In the case of pedestrian-vehicle conflict at intersections, turning vehicles typically have to filter through conflicting pedestrian flow at crosswalk during permitted signal phase as implemented in China and US. Under the mixed impact of surrounding environment, crosswalk geometry, signal operation, and pedestrians moving in different directions, turning vehicles might take risky behavior by not yielding to pedestrians or passing through small gaps in pedestrian flow, which poses a threat to pedestrian safety. The most commonly used SSMs for pedestrian conflict assessment include but not limited to the following measures:(i)Time to Collision (TTC), which is defined as the time that remains until a collision between two road users would have occurred if the collision course and speed difference are maintained [21].(ii)Postencroachment Time (PET), which is defined as the time difference between the moment when an offending road user leaves an area of potential collision and the moment of arrival of a conflicted road user possessing the right of way [22].(iii)Time to Zebra (TTZ), which is a variation of TTC in order to estimate frequency and severity of critical encounters between crossing pedestrians and vehicles that are approaching the crosswalk [23].(iv)Deceleration-to-Safety Time (DST), which is the necessary deceleration to reach a nonnegative PET value if the movement of the conflicting road users remains unchanged [24].(v)Gap Time (GT), which is defined as the time lapse between the completion time of encroachment by one road user and the arrival time of the interacting road user if they continue with the same speed and path [25].

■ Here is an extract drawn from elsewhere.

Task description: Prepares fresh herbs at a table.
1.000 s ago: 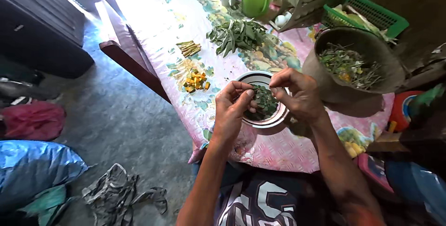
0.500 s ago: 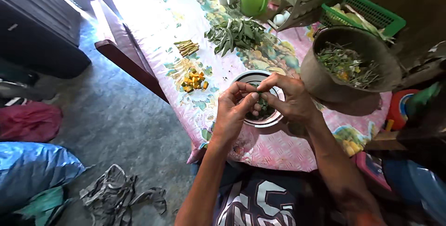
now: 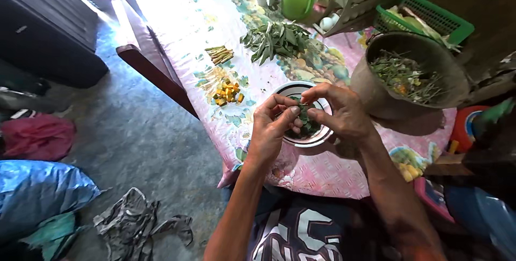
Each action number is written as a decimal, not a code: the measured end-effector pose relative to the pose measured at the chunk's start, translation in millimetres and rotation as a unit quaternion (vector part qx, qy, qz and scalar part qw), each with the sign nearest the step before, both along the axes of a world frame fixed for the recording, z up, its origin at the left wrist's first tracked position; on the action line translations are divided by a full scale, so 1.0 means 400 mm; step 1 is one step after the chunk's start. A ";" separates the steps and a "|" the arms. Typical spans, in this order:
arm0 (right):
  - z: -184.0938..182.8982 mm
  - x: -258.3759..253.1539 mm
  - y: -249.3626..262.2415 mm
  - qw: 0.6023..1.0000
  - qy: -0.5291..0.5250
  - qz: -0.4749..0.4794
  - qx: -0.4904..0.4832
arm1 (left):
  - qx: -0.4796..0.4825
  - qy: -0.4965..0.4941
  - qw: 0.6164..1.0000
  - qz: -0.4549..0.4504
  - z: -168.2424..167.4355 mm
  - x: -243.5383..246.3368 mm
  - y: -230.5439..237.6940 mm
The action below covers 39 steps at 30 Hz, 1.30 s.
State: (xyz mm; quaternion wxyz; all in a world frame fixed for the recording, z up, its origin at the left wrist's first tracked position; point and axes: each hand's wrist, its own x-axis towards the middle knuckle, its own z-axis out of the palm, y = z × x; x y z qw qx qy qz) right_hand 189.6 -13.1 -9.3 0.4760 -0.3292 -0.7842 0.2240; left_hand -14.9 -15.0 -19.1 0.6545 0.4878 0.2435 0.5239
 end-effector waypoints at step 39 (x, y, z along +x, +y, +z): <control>-0.024 -0.018 0.012 0.962 -0.226 -0.100 0.120 | 0.038 0.078 0.994 0.060 -0.011 0.033 0.005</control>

In general, Allen et al. [18], Gettman and Head [19], and Gettman et al. [26] found that TTC and PET are ranked as the most accurate measures for the analysis of safety at intersections in light of ease of measurement, consistency over time, and relation to other measures. TTC requires estimating the time remaining to the conflict point at each time instant in the case of pedestrian-vehicle conflict, while to measure PET, only their passing times at conflict point are necessary. Due to its simplicity, PET is also amenable to automated measurement methods using techniques such as video image processing. Another important property of PET is that it is continuous from crash-free operations to crash occurrences with a distinct boundary at zero. The smaller value of PET implies a greater risk of vehicle-pedestrian collisions. In practice, Songchitruksa and Tarko [27] demonstrated the usefulness of the number of short PETs in explaining the variability of crash counts and concluded that the frequency of short PETs is a potential indicator in discriminating varying safety levels across survey sites.

However, PET has inherent drawbacks in its ability to accurately capture conflict severity [6]. For example, the events in which the approaching vehicle decelerated to near-stop to avoid collision with the conflicting pedestrian may have PET values that do not reflect that true severity of the interaction. On the other hand, the main advantage of TTC is its ability to capture the severity of an interaction in an objective and quantitative way. Thus, a combination of these SSMs would be necessary to help identify all the dangerous interactions between vehicles and pedestrians.

3. Methodology

3.1. Detection and Tracking

In order to investigate pedestrian-vehicle conflict, road users should be detected and then tracked frame-to-frame in UAV video. In this study, we extract the trajectories for vehicles and pedestrians, respectively, at intervals of every 0.04 s by using the detection and tracking system developed in our previous studies [16, 17]. A brief introduction is provided below.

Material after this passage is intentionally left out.